CMHC Pulse Blog

Combined with the toll of the prevailing COVID-19 pandemic, the flu season and the associated influx of illness are expected to place a significant burden on the public health system this fall and winter. The medical community is becoming increasingly burdened with the current upsurge in patient visits as well as the impending potential for adverse health consequences related to both diseases. High rates of cardiovascular events have been reported in adult patients hospitalized with influenza, per data from a recent study published in the Annals of Internal Medicine. 

Influenza and Acute Cardiovascular Events 

Coupled with the acute cardiovascular complications possible in COVID-19 illness, experts warn against a potential rise in cardiovascular events. In order to examine acute cardiovascular events and determine the risk factors for both acute heart failure and acute ischemic heart disease in adults hospitalized for influenza, researchers conducted a cross-sectional study of 80,621 adult patients (mean age of 69 years).

Data was obtained from the large, multi-center FluSurv-NET network and included patients from across 17 U.S. states with confirmed influenza during the 2010-2011 and 2017-2018 flu seasons. The research team utilized discharge codes to identify acute cardiovascular events; they also assessed exposure variables in their analysis including age, tobacco usage, chronic conditions, influenza vaccination, influenza antiviral medication, as well as influenza type and subtype.

Elevated Incidence of Acute CV Events

The study’s authors reported an 11.7% incidence of acute CV events in the cohort with acute heart failure and acute ischemic heart disease as the most common events occurring at 6.2% and 5.7%, respectively. Hypertensive crisis, cardiogenic shock, acute myocarditis, acute pericarditis, and cardiac tamponade were observed at lower rates, according to the team.

Patients who suffered acute CV events had a median length of hospital stay of 5 days, while for those with cardiogenic shock it was 9 days; 38.9% of cardiogenic shock patients died during the course of hospitalization.

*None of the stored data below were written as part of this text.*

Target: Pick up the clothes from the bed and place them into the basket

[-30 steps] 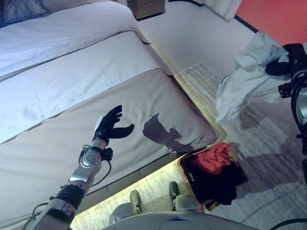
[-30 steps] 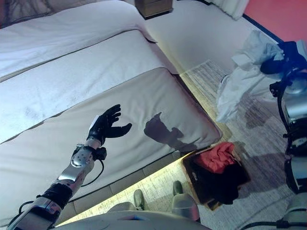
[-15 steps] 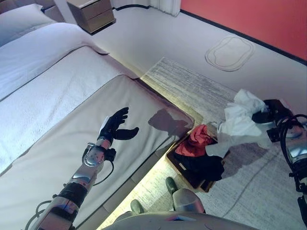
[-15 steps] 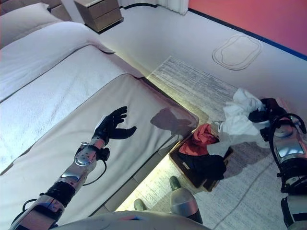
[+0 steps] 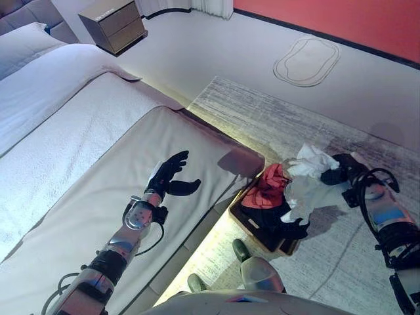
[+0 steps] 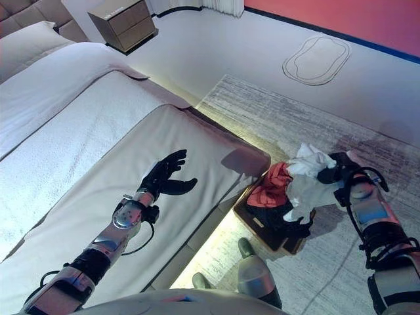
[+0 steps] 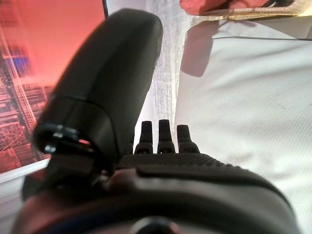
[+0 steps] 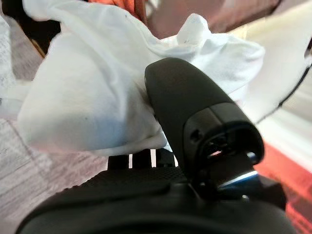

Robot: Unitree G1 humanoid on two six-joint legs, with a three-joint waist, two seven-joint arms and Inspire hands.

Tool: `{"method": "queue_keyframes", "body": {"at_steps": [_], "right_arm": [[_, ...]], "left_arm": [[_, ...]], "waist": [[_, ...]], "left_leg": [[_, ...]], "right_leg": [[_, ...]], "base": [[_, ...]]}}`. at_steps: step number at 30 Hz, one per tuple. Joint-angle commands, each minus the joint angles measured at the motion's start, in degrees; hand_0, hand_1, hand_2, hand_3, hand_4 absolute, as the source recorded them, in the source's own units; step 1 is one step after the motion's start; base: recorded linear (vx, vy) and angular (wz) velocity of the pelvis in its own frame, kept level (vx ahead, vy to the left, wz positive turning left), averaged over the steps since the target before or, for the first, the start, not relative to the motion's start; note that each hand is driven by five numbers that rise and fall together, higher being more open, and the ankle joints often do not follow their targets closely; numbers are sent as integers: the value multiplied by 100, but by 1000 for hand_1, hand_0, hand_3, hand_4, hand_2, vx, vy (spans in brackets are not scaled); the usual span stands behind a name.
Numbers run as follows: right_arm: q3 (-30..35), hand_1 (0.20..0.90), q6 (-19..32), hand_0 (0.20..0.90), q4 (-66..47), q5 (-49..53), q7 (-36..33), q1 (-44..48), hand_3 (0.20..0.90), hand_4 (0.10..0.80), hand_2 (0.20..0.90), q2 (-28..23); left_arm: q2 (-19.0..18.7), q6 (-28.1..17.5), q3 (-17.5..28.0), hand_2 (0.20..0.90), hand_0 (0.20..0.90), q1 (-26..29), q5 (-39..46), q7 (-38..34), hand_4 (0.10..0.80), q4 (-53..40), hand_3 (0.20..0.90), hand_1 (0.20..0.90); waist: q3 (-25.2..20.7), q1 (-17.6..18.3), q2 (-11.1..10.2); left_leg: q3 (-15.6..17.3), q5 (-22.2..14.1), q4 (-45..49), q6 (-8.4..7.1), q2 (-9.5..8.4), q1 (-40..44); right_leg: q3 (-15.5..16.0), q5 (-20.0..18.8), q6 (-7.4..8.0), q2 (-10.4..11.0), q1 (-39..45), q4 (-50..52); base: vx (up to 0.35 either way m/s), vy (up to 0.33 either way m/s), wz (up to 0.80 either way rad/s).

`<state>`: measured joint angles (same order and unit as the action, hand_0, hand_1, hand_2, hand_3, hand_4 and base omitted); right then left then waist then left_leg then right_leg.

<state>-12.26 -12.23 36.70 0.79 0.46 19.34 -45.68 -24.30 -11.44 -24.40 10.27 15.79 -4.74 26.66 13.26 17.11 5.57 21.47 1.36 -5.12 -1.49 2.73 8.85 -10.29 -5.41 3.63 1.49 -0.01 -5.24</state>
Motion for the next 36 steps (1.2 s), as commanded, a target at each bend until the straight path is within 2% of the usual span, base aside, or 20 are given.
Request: {"method": "queue_keyframes", "body": {"at_steps": [1, 5, 6, 7, 12, 20, 29, 36], "right_arm": [[165, 300, 465, 300, 169, -267, -326, 696, 200, 100, 300, -222], [92, 309, 428, 309, 331, -202, -302, 737, 211, 111, 309, -163], [48, 676, 418, 676, 423, -179, -317, 782, 639, 539, 676, -146], [24, 900, 423, 900, 567, -177, -348, 818, 900, 800, 900, -121], [9, 900, 602, 900, 1053, -261, -472, 870, 900, 800, 900, -31], [20, 900, 630, 900, 996, -281, -614, 838, 900, 800, 900, -17], [162, 900, 665, 900, 394, -348, -687, 414, 900, 800, 900, 23], [402, 900, 705, 900, -548, -317, -833, -20, 900, 800, 900, 232]], "left_arm": [[21, -635, 93, 900, 900, 460, -27, -246, 800, -208, 900, 900], [33, -653, 80, 900, 900, 481, -4, -271, 800, -184, 900, 900], [44, -670, 70, 900, 900, 501, 13, -269, 800, -166, 900, 900], [44, -713, 60, 900, 900, 500, 26, -251, 800, -163, 900, 900], [73, -708, 7, 900, 900, 533, 47, -270, 800, -244, 900, 900], [40, -758, -11, 900, 900, 534, 51, -226, 800, -168, 900, 900], [43, -708, 132, 900, 900, 321, 60, -181, 800, -187, 900, 900], [37, -748, 290, 900, 900, 102, 48, -58, 800, -163, 900, 900]], "waist": [[-156, -129, -121], [-97, -131, -63], [-85, -134, -49], [-75, -142, -33], [-68, -185, 27], [-103, -193, 42], [-277, -252, -63], [-430, -432, -218]], "left_leg": [[-92, -1088, 764, 54, 163, -50], [-102, -1078, 745, 41, 150, -78], [-101, -1074, 739, 37, 147, -81], [-100, -1076, 743, 35, 145, -86], [-119, -1059, 672, 34, 131, -49], [-130, -1033, 596, 24, 123, -7], [-194, -949, 471, -10, 170, 107], [-440, -775, 272, -39, 191, 118]], "right_leg": [[113, 153, 288, 233, -471, 448], [106, 145, 296, 246, -502, 423], [108, 141, 297, 251, -514, 422], [109, 142, 299, 257, -520, 420], [114, 120, 313, 277, -484, 350], [146, 124, 327, 280, -470, 339], [195, 149, 298, 224, -306, 301], [325, 207, 257, 182, -175, 319]], "base": [[0, 0, 0], [-8, 2, 0], [-33, 11, -1], [0, 0, 0], [0, 0, 0], [0, 0, 0], [0, 0, 0], [12, -13, 11]]}}
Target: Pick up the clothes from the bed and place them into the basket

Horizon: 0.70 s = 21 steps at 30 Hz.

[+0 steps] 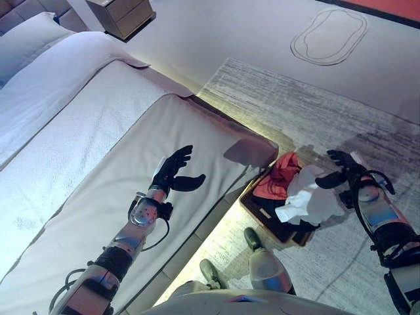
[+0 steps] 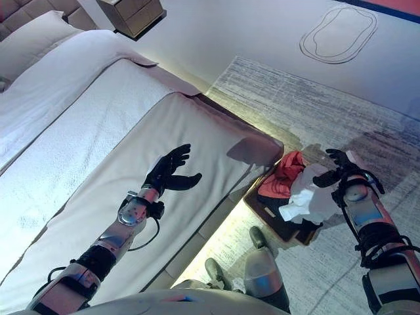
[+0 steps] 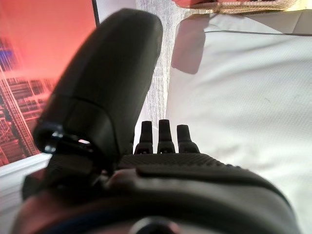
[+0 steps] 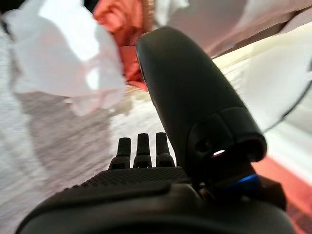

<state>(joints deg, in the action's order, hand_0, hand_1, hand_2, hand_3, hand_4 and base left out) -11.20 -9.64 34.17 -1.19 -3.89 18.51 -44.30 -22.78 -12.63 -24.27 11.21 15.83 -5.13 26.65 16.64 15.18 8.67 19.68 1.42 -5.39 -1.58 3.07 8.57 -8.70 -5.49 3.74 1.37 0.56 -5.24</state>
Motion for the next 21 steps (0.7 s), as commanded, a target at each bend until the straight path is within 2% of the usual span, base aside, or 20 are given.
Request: {"method": "queue_keyframes", "body": {"at_steps": [1, 6, 13, 17, 21], "right_arm": [[345, 900, 446, 900, -422, -127, -440, 2, 900, 800, 900, 149], [389, 900, 534, 900, -1056, -254, -608, -152, 900, 800, 900, 446], [30, 900, 834, 900, -1977, -1216, -1060, -485, 900, 800, 900, 891], [-305, 900, 1047, 900, -2182, -1593, -1221, -602, 900, 800, 900, 973], [-423, 900, 1205, 900, -2303, -1539, -1307, -833, 900, 800, 900, 992]], "left_arm": [[-112, -656, 299, 900, 900, -25, 30, -3, 800, -145, 900, 900], [-114, -653, 345, 900, 900, -153, 69, -61, 800, -75, 900, 900], [135, -826, 432, 900, 900, -430, 70, -119, 800, 94, 900, 900], [248, -873, 451, 900, 900, -592, 58, -222, 800, 164, 900, 900], [294, -850, 540, 900, 900, -772, 127, -287, 800, 120, 900, 900]], "waist": [[-782, -267, -550], [-851, -426, -681], [-925, -752, -814], [-965, -925, -891], [-986, -1036, -928]], "left_leg": [[-312, -760, 266, -28, 156, 147], [-594, -649, 161, -16, 154, 107], [-1096, -531, 39, 0, 103, 13], [-1225, -514, 43, -1, 92, -42], [-1313, -501, 39, 12, 96, -69]], "right_leg": [[192, 221, 241, 192, -215, 319], [351, 270, 217, 197, -101, 334], [623, 363, 185, 231, 102, 292], [779, 376, 182, 274, 172, 212], [907, 401, 181, 303, 249, 166]], "base": [[0, 0, 8], [9, 12, 20], [16, 31, 25], [17, 33, 37], [22, 27, 19]]}}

Older age, extreme obesity, current tobacco use, atrial fibrillation, chronic heart failure, cardiomyopathy, coronary heart disease, diabetes mellitus, and chronic renal disease were all factors significantly associated with a higher risk of both acute heart failure and acute ischemic heart disease.

The study’s authors acknowledged their limitations, which included the sole enrollment of hospitalized patients with laboratory-confirmed influenza and a lack of available data on known risk factors for cardiovascular events – such as hypertension and hyperlipidemia. Furthermore, under-detection of influenza cases was likely as testing is primarily dependent on practitioner orders. Finally, acute cardiovascular events identified by ICD discharge codes could have been subject to misclassification bias, skewing the final results.

The population-based study revealed that nearly 12% of patients hospitalized with influenza experienced an acute cardiovascular event highlighting the current need for clinicians to ensure high rates of influenza vaccination. This is especially urgent among patients with underlying health conditions that already face a higher risk of adverse health outcomes related to both COVID-19 and the influenza virus.

“Increasing rates of influenza vaccination, especially among those with CV risk factors, is essential in preventing infection and potentially attenuating influenza-related CV complications and adverse outcomes,” noted the study authors. In the context of a global pandemic, the CDC urges wide-scale vaccination for all patients, however, cardiac patients in particular may benefit from the additional protection against acute CV events associated with influenza.